You may spend a lot of time in the gym and have nothing to show for your effort. When it comes to toning your muscles, you need to find the techniques that work for you. Lifting heavy weights does not necessarily translate to toning up your muscles.

The chest should be the reflection point for all your workout efforts. For you to see all those muscles bursting with shape and tone, you will need to be consistent in your workouts. Here are the best chest toning exercise to help you in your daily workout.

Best Chest Toning Exercises


Barbell Bench Press

This is one of the most effective techniques for chest toning in men. You will need a barbell to perform this technique.

Lay on the bench with your feet on the ground firmly and your back flat on the bench. Your back, buttocks, and shoulders should be touching the bench.

Grasp the barbell well with your thumbs wrapped around the bar and your palms in a forward position. You can ask someone to help you move the barbel to a starting position or use a spotter where necessary.

Position the bar above your chin while keeping your elbows straight.

Inhale while lowering your bar slowly. Keep on lowering until it touches your chest just below your armpits.

Exhale and push the bar up while keeping your wrists straight.

Do not lift your back off the bench or your feet off the ground at any point.

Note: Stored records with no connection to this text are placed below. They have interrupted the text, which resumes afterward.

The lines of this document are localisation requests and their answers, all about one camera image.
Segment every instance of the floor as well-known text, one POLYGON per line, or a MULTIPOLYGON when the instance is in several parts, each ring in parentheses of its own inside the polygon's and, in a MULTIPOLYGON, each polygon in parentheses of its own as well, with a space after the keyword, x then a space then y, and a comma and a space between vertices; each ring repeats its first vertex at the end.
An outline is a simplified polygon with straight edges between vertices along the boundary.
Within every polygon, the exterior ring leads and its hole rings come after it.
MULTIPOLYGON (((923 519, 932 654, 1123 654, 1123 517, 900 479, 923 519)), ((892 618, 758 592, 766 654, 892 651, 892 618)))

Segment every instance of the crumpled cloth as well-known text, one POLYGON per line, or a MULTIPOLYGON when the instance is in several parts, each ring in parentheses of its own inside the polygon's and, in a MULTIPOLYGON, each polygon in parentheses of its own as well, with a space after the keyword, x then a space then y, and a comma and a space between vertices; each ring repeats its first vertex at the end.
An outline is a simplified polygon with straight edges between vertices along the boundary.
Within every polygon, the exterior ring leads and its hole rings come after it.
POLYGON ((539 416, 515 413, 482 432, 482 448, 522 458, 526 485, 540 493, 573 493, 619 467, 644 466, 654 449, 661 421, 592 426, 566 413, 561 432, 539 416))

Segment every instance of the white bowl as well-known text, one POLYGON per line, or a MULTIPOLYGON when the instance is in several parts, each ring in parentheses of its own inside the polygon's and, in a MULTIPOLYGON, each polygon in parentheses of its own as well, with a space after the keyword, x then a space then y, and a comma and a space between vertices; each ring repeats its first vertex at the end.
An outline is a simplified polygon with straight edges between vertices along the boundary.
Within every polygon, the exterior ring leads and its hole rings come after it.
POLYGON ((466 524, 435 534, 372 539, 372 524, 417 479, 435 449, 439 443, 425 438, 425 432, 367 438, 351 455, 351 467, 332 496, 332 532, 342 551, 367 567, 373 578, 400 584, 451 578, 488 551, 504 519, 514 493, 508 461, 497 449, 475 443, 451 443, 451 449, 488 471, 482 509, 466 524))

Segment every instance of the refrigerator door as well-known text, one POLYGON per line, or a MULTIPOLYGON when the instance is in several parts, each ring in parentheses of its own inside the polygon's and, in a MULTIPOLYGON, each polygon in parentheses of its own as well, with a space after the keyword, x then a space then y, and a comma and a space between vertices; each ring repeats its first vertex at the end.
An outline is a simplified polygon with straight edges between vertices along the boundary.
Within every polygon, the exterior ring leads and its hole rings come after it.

Repeat the push pushing and lowering until you feel wasted before you take a rest. If you are a beginner, start off with a light weight, not more than 20 kgs. However, once you get used to the routine keep on increasing the weights step by step.


2. The Pec Deck

This is one exercise that will give your chest muscles some tension. However, it may not be good for anyone who has had a shoulder injury.

Seating on the peck deck machine, keep your feet flat on the floor; they should be at least your shoulder width apart.

Lift your arms to your shoulder level while keeping the angle of your elbows around 90 degrees.

Once your arms are level to your shoulders, place your elbows at the center of the machine wings on a pad.

Slowly push the wings together but do not let them touch. Reverse them to starting point just before they touch and repeat the process. Do this exercise for about 20 minutes each day to help build your chest and arm muscles.


3. Chest Press

This is a pretty simple routine. You will need the chest press bench to perform this exercise. This is how it works:

Adjust the chest press to such a position that you sit with your knees slightly bending and your feet on the floor.

Grasp the bars with your palms and slowly push them away so that your arms can attain their full length straight out.

With your elbows slightly bent, slowly pull the bars towards you without letting the weights touch the ground.

Repeat the process every day for around 20 minutes for the best results.

4. Pushups

This is one of the procedures you can do at home without any equipment. If you would like to see what you are doing, find a good mirror and place it in a strategic position. Although you may think you already know how to do pushups, it is important to grasp the techniques. The most important part when it comes o pushups is paying attention to your muscles. This is how to do effective pushups.

With your back flat, toes touching the ground, and arms touching the ground, position yourself. Keep your neck in line with your spine and draw your elbows close to your sides.

Having your hands directly below your shoulders, lower yourself slowly while feeling the tension in your muscles.

Press up slowly while feeling the tension in your arms. If you do not feel enough tension you can try to adjust the position of your arms until you feel the pressure of your body on your arms.


These exercises are designed to show you how to tone chest fast and are effective when done consistently, with an overall fitness program that also incorporates cardiovascular  activity and other toning exercises.